TW: We both started doing poetry in the late seventies/early eighties. Is poetry now how we wished it was then?

JH: I never really wished it would be anything. I took it as it came. It remains, as it was, a very rich faceted area.

TW: Though ponces are always with us, there seems to be less preciousness and pretence in poetry now …

JH: There are lots of people experimenting. I was talking to a chap at the Ledbury Poetry Festival and saying I sometimes feel ‘Poetry’ is distant from me, and that mine is something less. He said, ‘There are Poetries’, which made me feel better. A certain sort of poetry goes halfway to people, not always that far. I generally have a book of poetry in my pocket.

John reaches into his pocket and pulls out a copy of Penguin Modern Poets 11, which has work from Michael Donaghy, Andrew Motion and Hugo Williams in it. I say how much I like Donaghy’s poem ‘Shibboleth’ and John reads it aloud. The poem is about the Battle of the Bulge when American troops were told that German troops were behind their lines in American uniforms. The GIs asked each other questions that they supposed only an American could answer. I listen closely to the last verse as John reads it …

JH:

‘The morning of the first snowfall, I was shaving, 
Staring into a mirror nailed to a tree,
Intoning the Christian names of the Andrews Sisters.
“Maxine, Laverne, Patty.”’

We talk more about reading to an audience…

TW: Poetry and comedy: kissing cousins?

JH: They are related. This is where the idea of ‘Poetries’ is helpful. I did a sociology degree. It’s how useful your poetry is, not how true it is. Comedians will tend to go all the way to the listener, but people do love the joke they have to think about. These are the poetry jokes perhaps. If you have a joke that’s also poetry, you’re in business – show business!

TW: What’s the weirdest show you’ve ever done?

JH: Performing in the mental hospital in Medellín in Columbia. We all went out and did a bit – here’s our art, here’s our ego. It was 9.30 in the morning, up on a beautiful hill overlooking the town. Patients, people from the town, poets … all mingled in. It was about being together. Communion, again, very holy communion.

TW: Have you read with Pam Ayres?

JH: I was on breakfast TV with her for National Poetry Day a few years ago. I said, ‘Hello’. She’s a purveyor of another ‘Poetry’. We got on and she was OK.

TW: Is having glasses an aid to the imagination?

JH: My friend Tony, I’ve known him since school and he’s the funniest bloke I know, he told me years ago, ‘Lose the glasses.’ He may have something. Yes, they’re an aid, but it’s about the imagination – not the glasses.

TW: If you were the only boy in the world, who’d be your ideal only girl?

John picks up his book and flicks to ‘Shibboleth’…

JH: Maxine, Laverne or Patty? Laverne, there’s an element of a suggestion of Frenchness there and the Frenchness means a lot to me.

TW: What poets of the moment raise your interest?

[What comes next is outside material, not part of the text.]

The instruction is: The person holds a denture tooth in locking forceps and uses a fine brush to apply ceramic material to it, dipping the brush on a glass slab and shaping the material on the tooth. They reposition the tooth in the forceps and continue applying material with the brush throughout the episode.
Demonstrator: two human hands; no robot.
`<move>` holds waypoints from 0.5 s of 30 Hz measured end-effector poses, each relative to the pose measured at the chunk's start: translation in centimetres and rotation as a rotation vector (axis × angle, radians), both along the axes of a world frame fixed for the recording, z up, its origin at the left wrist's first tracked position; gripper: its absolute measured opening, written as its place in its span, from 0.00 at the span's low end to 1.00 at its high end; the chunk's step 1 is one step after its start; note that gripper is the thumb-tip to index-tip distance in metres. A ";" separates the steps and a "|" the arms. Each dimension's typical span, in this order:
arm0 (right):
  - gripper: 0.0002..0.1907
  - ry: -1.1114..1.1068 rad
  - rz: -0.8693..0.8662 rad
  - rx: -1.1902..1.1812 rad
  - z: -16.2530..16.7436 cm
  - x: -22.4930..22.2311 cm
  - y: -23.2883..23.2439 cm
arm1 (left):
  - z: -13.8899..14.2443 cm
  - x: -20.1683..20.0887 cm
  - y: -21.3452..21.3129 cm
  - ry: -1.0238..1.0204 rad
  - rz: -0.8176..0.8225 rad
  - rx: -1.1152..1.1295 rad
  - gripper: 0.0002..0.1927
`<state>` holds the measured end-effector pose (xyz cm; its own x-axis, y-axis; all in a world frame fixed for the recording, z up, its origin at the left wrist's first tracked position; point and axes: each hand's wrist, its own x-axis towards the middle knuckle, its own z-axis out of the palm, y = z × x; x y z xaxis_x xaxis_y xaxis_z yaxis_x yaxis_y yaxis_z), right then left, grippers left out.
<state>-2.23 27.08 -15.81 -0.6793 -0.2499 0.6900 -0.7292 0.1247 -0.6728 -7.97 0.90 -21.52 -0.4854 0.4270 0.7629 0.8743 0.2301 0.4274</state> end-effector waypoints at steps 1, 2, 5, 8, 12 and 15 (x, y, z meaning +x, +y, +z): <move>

JH: Books I’ve bought recently … Grace Paley, I was introduced to her by Ivor Cutler at The Poetry Library. She wrote, and I think you’ll like this Tim, ‘It’s the responsibility of the poet to be a woman.’ And Amanda Dalton: ‘Eat less./Eat much less.’ One of the best five syllables I’ve seen used in poetry.

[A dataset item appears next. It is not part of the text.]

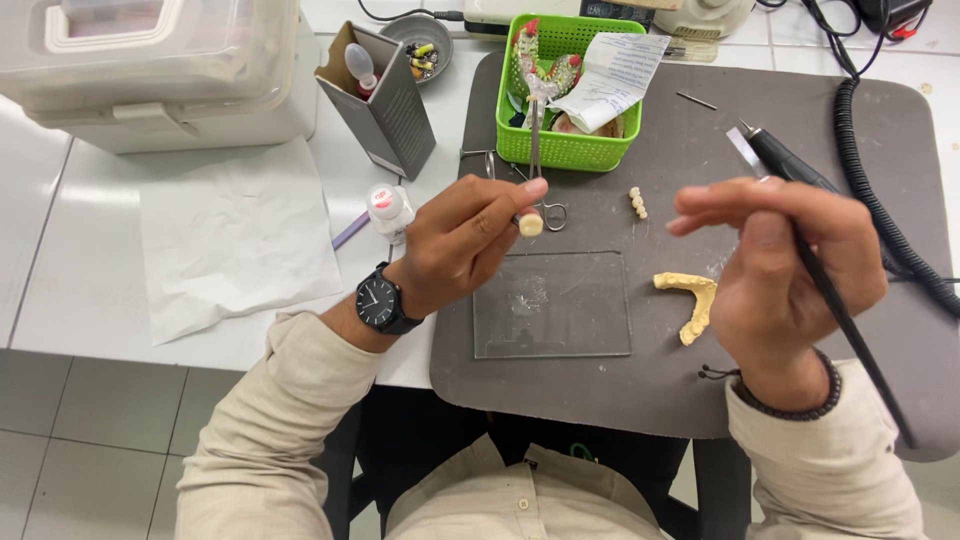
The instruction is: The person holds a denture tooth in locking forceps and uses a fine brush to apply ceramic material to it, dipping the brush on a glass slab and shaping the material on the tooth. They reposition the tooth in the forceps and continue applying material with the brush throughout the episode.
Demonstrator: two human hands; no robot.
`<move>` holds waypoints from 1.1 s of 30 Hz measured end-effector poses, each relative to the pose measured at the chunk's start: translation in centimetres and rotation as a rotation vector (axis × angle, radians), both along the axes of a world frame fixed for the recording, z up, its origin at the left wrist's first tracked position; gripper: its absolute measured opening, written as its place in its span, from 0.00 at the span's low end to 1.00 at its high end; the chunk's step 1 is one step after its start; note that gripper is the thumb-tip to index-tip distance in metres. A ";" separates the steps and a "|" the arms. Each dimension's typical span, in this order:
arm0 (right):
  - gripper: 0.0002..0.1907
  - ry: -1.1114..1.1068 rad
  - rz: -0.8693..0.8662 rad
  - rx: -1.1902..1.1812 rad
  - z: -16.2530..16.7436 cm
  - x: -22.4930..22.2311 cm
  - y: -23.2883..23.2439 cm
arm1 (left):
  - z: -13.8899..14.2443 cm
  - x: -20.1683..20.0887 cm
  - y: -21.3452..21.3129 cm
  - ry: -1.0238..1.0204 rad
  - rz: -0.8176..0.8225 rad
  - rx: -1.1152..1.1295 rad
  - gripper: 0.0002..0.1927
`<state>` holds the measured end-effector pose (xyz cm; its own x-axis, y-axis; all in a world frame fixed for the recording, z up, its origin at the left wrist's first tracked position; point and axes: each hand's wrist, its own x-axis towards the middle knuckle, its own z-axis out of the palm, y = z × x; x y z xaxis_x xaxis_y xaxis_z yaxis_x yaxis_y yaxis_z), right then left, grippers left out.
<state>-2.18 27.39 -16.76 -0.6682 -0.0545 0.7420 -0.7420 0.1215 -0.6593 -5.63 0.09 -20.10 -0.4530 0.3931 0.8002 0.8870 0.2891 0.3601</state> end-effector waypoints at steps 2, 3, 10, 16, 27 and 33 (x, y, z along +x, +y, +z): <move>0.14 0.001 -0.028 -0.020 0.3 0.4 0.8 | 1.0 1.5 0.6 -0.004 0.035 0.039 0.18; 0.16 -0.007 -0.042 -0.019 0.5 1.3 1.6 | 1.5 2.5 0.9 -0.012 0.052 0.059 0.17; 0.16 0.024 -0.296 0.236 -2.0 11.7 8.6 | 2.7 13.8 1.5 -0.095 0.181 0.075 0.12; 0.07 -0.054 -0.613 0.437 -8.4 21.0 14.0 | 0.2 25.8 0.8 -0.069 0.363 0.156 0.12; 0.10 -0.085 -0.528 0.310 -4.1 26.6 12.7 | 3.1 40.7 0.6 -0.199 0.330 0.273 0.10; 0.21 -0.285 -0.009 -0.363 -0.6 31.0 8.6 | 2.9 39.8 3.5 -0.245 0.261 0.168 0.15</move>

TW: Who’s the most surprising poet you’ve read with?

JH: When I saw Crisis, the performance poet, the first time and he started his chanting I thought, yes, you can present it like this. I was so happy to be reminded that poetry is related to song. It was speaking, and chanting. That was very surprising.

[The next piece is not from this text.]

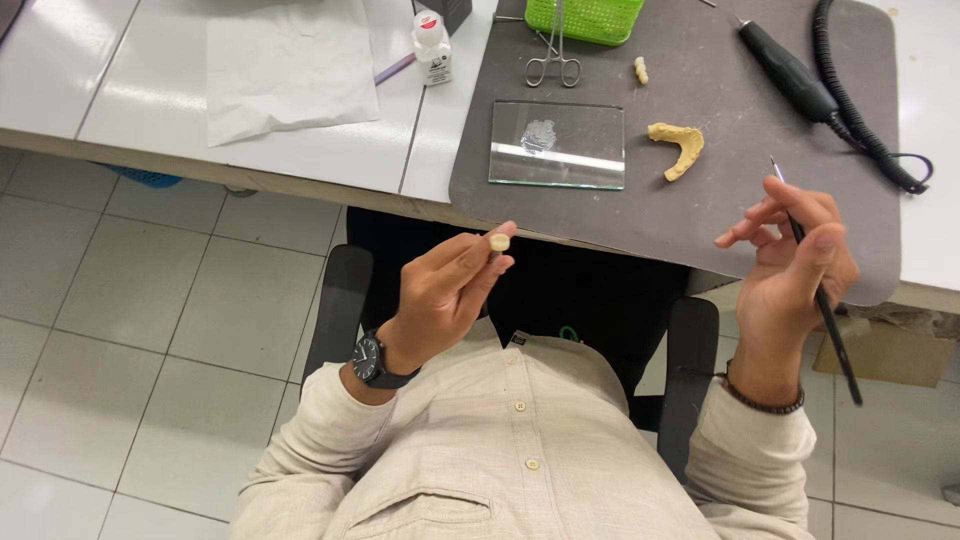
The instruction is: The person holds a denture tooth in locking forceps and uses a fine brush to apply ceramic material to it, dipping the brush on a glass slab and shaping the material on the tooth. They reposition the tooth in the forceps and continue applying material with the brush throughout the episode.
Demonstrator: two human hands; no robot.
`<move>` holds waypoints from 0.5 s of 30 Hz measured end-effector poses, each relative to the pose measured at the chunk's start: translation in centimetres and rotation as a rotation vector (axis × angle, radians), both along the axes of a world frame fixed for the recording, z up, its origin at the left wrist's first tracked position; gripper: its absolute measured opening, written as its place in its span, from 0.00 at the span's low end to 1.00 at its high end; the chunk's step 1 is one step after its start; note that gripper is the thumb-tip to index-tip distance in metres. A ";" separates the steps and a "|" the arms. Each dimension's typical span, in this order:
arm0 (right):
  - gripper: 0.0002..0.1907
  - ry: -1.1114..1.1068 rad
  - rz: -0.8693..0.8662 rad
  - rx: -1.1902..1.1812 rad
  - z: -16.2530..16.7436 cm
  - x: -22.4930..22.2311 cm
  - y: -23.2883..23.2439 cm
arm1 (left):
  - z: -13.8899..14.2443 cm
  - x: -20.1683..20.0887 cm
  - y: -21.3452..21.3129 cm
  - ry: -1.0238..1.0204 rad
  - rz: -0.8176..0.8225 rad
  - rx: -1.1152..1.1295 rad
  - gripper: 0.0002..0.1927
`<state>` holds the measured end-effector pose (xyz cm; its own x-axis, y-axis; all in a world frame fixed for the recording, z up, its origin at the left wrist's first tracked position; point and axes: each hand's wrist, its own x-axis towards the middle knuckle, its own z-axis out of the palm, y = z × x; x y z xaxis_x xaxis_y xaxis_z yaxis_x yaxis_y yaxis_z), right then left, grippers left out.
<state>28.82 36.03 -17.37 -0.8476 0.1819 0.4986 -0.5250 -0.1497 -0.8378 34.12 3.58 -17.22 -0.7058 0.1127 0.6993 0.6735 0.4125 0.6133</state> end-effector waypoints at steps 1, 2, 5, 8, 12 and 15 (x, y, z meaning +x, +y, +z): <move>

TW: In those solitary moments when you’re strutting in front of the mirror, what’s the song running through your head?

JH: Probably The Smith’s ‘There is a Light That Never Goes Out’.

TW: Can you name the Magnificent Seven?

John turns to ‘Shibboleth’ and intones: 

JH: Maxine, Laverne, Patty … and the rest of the Andrews Sisters.

TW: Who’d play you in a film?

JH: If I had a choice, I’d like Michael Gambon to play me.

John recently read at Hackney City Farm and was heckled by a chicken.

TW: What’s the best heckle you’ve received?

JH: From a child of four. The child asked, ‘Who are you talking to?’